Тихое шевеление на кровати, движение, которое могло означать, что угодно, означало проснувшегося Ворона, присевшего на пол рядом, забирающего в тёплые, сонные объятия и целующего в затылок. Молчащего, словно всё понимающего Ворона, который почти никогда не ругался на неё — только смотрел, качал головой или говорил, что ему от этого плохо.
Он гладил её по плечам, утыкался носом в волосы, любил — молча, осторожно, со стороны, не подходя ближе, чем она позволит. Дышал тепло, даже жарко, не издавал ни звука, позволял жить и переживать всё, что могло в ней сейчас твориться. Не задавал вопросов, только старался быть рядом, никогда ни в чём не обвиняя. Он не задумывался о её недостатках, как человек не задумывается, каким воздухом он дышит.
Поэтому у Алисы и сносило крышу всякий раз, когда подобное происходило. От того, как она чувствовала его отношение к себе, а не ощущать этого было невозможно. Сейчас, находясь на грани нервного срыва, она ужасно боялась всего — что он уйдет, что вдруг может ударить, что просто исчезнет, а Алиса проснётся в квартире с ободранными обоями и будет скулить. Поэтому она цеплялась за него, старалась не царапаться, не жаться к синякам, а так хотелось! Даже обнять его было сейчас нельзя.
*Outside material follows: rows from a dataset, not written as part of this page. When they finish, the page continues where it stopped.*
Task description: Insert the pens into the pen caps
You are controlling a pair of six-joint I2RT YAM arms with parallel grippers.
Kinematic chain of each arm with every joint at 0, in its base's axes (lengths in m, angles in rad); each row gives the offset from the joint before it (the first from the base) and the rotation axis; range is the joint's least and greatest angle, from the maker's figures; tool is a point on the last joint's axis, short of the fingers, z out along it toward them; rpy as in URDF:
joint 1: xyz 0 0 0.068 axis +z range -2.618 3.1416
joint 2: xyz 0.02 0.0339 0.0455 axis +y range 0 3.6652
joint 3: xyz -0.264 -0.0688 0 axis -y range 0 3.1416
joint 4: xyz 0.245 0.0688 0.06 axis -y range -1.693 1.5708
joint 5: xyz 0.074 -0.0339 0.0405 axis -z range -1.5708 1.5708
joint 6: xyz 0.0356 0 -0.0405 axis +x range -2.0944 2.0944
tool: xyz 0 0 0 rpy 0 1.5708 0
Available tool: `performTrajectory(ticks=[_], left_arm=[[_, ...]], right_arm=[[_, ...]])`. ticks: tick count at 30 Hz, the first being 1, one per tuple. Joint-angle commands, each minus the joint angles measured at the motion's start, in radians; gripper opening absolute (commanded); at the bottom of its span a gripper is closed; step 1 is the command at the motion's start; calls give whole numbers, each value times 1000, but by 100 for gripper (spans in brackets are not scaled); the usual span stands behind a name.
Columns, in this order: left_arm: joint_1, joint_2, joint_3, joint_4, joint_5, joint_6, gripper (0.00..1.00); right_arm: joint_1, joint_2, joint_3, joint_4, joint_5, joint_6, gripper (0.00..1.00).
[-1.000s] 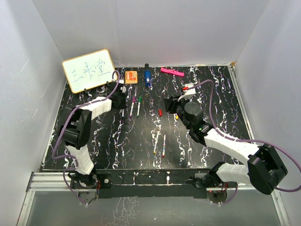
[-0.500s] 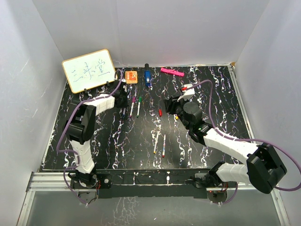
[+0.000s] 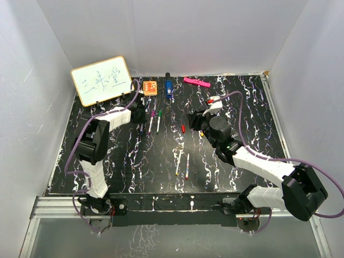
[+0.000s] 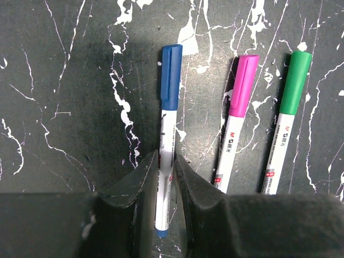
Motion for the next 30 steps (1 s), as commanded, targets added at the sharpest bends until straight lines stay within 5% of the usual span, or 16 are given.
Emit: performTrajectory(ticks=[1, 15, 21, 30], left_arm=[[5, -76, 31, -35, -25, -2, 19], [5, -197, 14, -44, -18, 0, 26], [-10, -304, -67, -53, 89, 6, 16], [-244, -425, -167, -153, 110, 35, 24]], right_arm=[[6, -6, 15, 43, -4, 3, 34], [6, -9, 21, 48, 2, -1, 35], [2, -16, 19, 49, 102, 31, 40], [-20, 0, 40, 3, 208, 85, 45]])
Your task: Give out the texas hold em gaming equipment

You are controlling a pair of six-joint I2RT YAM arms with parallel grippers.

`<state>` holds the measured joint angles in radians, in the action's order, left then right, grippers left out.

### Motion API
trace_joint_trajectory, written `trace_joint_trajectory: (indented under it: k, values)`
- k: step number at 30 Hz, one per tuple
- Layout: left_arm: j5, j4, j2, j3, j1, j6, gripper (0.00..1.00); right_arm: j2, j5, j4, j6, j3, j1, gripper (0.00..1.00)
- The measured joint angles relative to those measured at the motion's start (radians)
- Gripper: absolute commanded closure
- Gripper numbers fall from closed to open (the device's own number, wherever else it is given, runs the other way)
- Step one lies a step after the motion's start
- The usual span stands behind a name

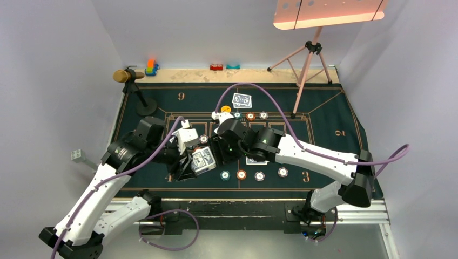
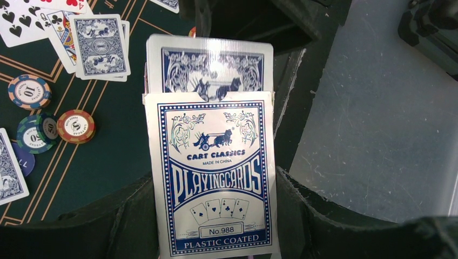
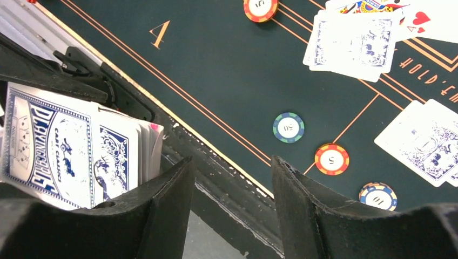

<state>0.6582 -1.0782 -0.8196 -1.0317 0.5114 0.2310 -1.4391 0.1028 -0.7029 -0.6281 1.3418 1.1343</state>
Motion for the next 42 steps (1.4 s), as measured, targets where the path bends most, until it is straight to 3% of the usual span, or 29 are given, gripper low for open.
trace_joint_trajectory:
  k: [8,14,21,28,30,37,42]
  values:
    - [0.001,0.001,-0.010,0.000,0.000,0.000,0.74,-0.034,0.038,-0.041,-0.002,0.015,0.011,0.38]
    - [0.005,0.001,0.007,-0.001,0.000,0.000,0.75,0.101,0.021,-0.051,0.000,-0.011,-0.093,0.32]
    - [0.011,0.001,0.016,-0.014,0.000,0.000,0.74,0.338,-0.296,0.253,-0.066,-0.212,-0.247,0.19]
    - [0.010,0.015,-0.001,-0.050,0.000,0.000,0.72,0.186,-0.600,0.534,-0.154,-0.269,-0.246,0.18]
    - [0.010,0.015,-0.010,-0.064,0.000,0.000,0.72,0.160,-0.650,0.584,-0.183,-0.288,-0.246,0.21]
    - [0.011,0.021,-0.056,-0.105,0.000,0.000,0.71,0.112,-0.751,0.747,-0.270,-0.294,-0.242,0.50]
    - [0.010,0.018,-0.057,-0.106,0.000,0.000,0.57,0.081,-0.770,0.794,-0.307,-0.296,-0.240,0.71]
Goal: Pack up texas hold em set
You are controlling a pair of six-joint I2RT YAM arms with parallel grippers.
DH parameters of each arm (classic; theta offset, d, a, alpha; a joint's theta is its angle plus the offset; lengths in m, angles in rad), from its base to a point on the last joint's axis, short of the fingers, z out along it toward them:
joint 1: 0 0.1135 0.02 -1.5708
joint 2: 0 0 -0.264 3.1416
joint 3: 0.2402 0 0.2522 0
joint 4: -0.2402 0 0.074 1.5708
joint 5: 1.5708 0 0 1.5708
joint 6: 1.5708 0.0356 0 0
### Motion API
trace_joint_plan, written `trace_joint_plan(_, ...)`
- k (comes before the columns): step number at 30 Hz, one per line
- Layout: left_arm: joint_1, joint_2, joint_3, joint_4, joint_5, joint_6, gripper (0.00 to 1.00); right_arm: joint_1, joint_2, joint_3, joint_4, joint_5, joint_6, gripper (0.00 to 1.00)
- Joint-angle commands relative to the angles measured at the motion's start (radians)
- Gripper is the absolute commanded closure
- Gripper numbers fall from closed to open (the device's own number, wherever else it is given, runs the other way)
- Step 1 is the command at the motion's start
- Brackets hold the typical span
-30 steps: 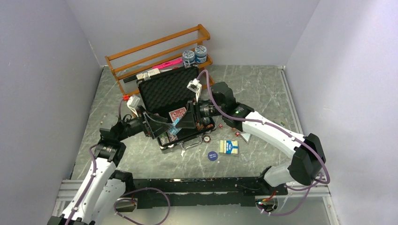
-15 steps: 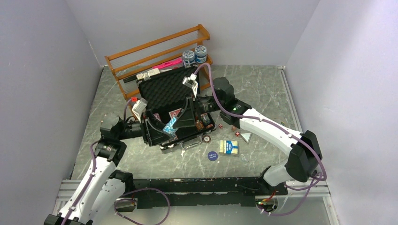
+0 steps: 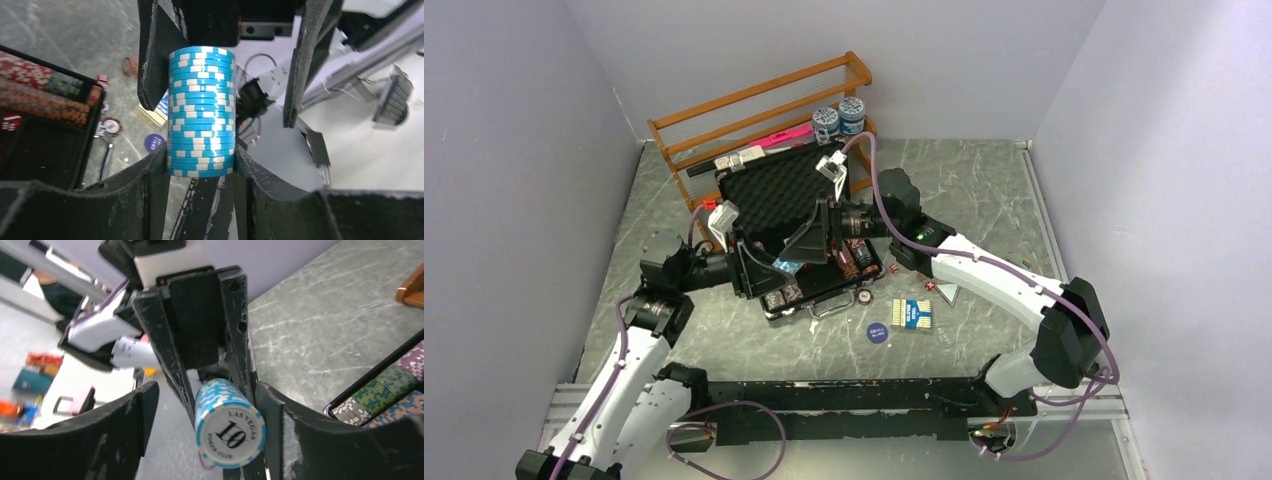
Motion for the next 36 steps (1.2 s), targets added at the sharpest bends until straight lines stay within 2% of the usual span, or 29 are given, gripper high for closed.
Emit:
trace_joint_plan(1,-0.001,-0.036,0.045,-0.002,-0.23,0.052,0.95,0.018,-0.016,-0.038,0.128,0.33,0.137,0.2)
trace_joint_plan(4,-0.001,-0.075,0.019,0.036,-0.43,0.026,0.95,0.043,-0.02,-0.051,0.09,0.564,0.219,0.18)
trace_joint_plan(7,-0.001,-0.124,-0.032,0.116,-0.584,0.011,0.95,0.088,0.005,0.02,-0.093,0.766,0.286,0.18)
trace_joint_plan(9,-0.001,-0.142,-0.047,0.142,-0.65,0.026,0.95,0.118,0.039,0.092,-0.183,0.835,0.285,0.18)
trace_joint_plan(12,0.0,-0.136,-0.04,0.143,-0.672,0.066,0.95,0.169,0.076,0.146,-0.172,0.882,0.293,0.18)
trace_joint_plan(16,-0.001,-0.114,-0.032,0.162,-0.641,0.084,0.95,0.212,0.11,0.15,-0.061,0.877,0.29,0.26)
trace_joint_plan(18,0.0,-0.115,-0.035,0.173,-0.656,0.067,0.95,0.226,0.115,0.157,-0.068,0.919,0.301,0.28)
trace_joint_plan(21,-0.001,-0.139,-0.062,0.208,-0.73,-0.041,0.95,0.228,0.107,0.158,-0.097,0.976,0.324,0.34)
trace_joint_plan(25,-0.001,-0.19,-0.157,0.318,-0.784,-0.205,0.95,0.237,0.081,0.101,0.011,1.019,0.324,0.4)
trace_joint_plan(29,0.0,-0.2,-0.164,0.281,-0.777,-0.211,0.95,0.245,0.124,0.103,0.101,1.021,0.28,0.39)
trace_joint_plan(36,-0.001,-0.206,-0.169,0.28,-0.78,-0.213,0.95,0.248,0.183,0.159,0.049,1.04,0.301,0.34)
— Т-ты, — кое-как проговорила Каста, уткнувшись Ворону в здоровое плечо. — Ты кретин. Сволочь! Зачем ты полез на тот ёбанный чердак? Что они там делали с тобой, Господи...
Алису передёрнуло.
— Я боялась, понимаешь? Страшно... Чёрт. — Вырвался нервный смешок, а речь почти слилась в бессвязное бормотание. — Мне никогда не было так страшно.
— Я здесь, с тобой, видишь, — отвечал вечно-спокойный-Ворон, вечно-уверенный-Ворон. — Я всегда буду возвращаться к тебе, Призрак.
И снова целовал в висок, в лоб, куда дотягивался. И снова сам прижимал ближе, как будто и не чувствовал боли, а всё, что видела Алиса до этого — игра её собственного воображения.
— В этом нет твоей вины, тебе нечего больше бояться, — отвечал вечно-сильный-Ворон и вечно-заботливый-Ворон тоже. — Всё закончилось, дыши. Всё закончилось, моя жизнь, моё счастье, — шептал вечно-честный. — Я всегда буду рядом.